Research Objective

Project Description

To substantially leverage the resources and expertise of the world’s major chickpea improvement programs including the CGIAR’s pulse program at ICRISAT (Hyderabad, India) and its mandate country (Ethiopia) and the National Programs in Turkey, Australia and Canada.

Chickpea is well known to have a narrow genetic base which, consequently, limits our ability to expand the cultivation of the crop into new environments such as Western Canada, and limits our breeding efforts to improve stress tolerance as well as other economically important traits. Wild species of chickpeas are an important, but underutilized resource for crop improvement. Exploitation of chickpea wild relatives offers opportunities for identifying genetic variations for simple, as well as for more complex, traits.
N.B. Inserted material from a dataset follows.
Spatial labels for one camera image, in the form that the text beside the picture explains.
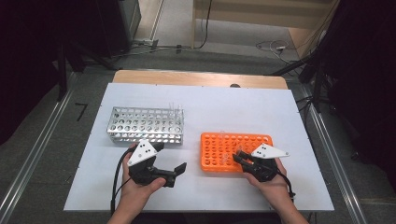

This research addressed three main objectives: 1) introduce wild diversity into phenology normalized backgrounds suitable to the Western Canadian environment so that it is suitable for trait assessment and use in breeding; 2) characterize the material by systematic phenotyping under the Western Canadian environment; and, 3) develop genotype-phenotype associations.

Outcome

This research is part of a larger research collaboration coordinated by UC Davis, USA, involving partners from other universities and research institutions in USA, Turkey, Australia, India and Ethiopia. The research at the Crop Development Centre (CDC) started with the development of 40 F2 populations from crosses between elite cultivars (CDC Leader and CDC Consul) with each of the 20 accessions of the newly collected Cicer reticulatum. The F2 populations derived from crossing with CDC Leader were screened for cultivated alleles for early flowering and upright growth habit. The most diverse F2 plants within each of 20 populations that had a fixed flowering and growth habit for the cultivated type were selected and intercrossed to create diverse progeny lines. A total of 600 F5’ diverse families were selected and characterized for important agronomic and nutritional traits under field conditions in 2017. The project team also developed unselected F2 populations for studying the genetics of micronutrient accumulation in seeds, and developed some additional lines from intercrossing the F2 plants across different populations (inter-populations), creating a wealth of genetic resources for breeding applications. The project team completed a systematic evaluation of the parental lines and their progeny for a series of agronomic and nutritional quality traits and identified accessions of the C. reticulatum and their progeny with better cold tolerance than the cultivated lines, as well as high iron and other nutrient content in the seeds. The diverse genetic materials and the information on SNP-trait associations are invaluable for selection for continuing genetic improvement in the chickpea breeding program at the Crop Development Centre (CDC).